Task description: In the answer, transcribe exactly the lines from the beginning of the material through the line holding "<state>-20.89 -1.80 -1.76", and skip every picture.

Given information:
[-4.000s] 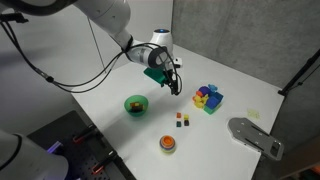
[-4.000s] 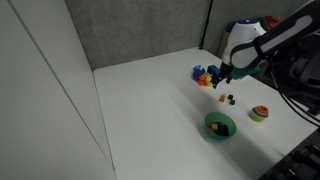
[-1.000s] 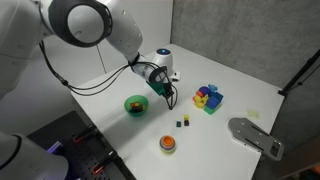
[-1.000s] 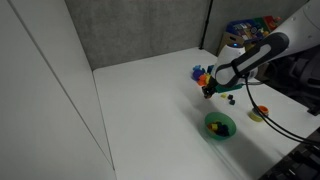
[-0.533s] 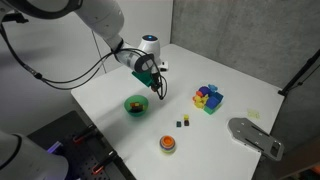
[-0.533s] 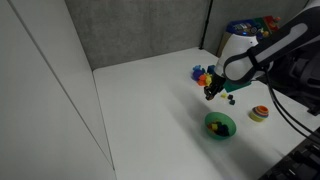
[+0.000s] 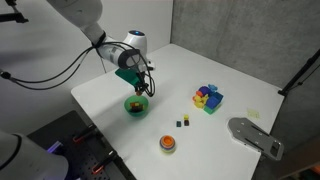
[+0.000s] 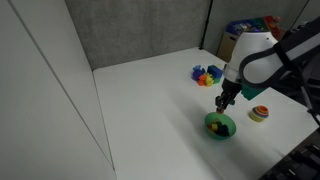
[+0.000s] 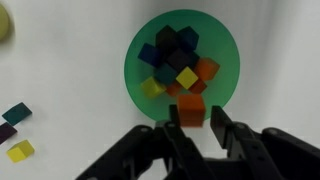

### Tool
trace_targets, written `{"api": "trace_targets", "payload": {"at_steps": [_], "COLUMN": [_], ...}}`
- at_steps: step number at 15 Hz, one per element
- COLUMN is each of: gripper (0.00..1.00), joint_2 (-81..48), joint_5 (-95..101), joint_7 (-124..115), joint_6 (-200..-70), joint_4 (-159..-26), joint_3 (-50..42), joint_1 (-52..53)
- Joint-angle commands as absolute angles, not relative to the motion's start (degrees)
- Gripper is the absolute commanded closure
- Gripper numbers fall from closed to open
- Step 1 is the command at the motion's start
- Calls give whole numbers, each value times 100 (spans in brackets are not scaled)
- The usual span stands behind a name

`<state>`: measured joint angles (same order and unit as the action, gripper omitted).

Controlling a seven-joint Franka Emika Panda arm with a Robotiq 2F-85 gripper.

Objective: Put the small orange block in the green bowl

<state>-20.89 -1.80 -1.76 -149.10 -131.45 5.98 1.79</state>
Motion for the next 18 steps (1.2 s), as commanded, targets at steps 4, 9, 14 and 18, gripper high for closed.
{"api": "trace_targets", "payload": {"at_steps": [4,9,14,18], "gripper": [7,0,0,0], "joint_2": [-1152,-609,-236,-283], "joint_5": [-240,-82,372,287], "joint_7": [-188,-195,-223,-177], "joint_6": [-14762,-14428,-13742,-13762], "joint_4": [-13709,-13696,-13583,-13558], "joint_3": [594,465,221,178], "joint_1": [311,295,224,210]}}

The completed task:
[-4.000s] 
[-4.000s] 
[-1.000s] 
[-1.000s] 
[-0.533s] 
[-0.533s] 
[+0.000s] 
[+0.000s] 
[+0.000s] 

### Tool
trace_targets, written `{"api": "trace_targets", "payload": {"at_steps": [_], "COLUMN": [_], ...}}`
- at_steps: step number at 15 Hz, one per element
- COLUMN is each of: gripper (0.00..1.00), joint_2 (-81..48), joint_5 (-95..101), joint_7 (-124..115), joint_6 (-200..-70), joint_4 (-159..-26), joint_3 (-50..42), joint_1 (-52..53)
- Joint-angle commands as absolute angles, not relative to the motion's start (degrees)
- Gripper is the absolute commanded closure
- Gripper numbers fall from closed to open
- Step 1 is the command at the motion's start
- Calls give whole numbers, each value times 100 (spans in brackets are not scaled)
- The usual span stands behind a name

`<state>`: measured joint angles (same order and unit as the action, gripper omitted).

Controlling a seven-joint Franka Emika Panda arm with a Robotiq 2F-85 gripper.

Objective: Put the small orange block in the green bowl

<state>-20.89 -1.80 -1.76 -149.10 -131.45 5.98 1.79</state>

There is nothing else to the answer.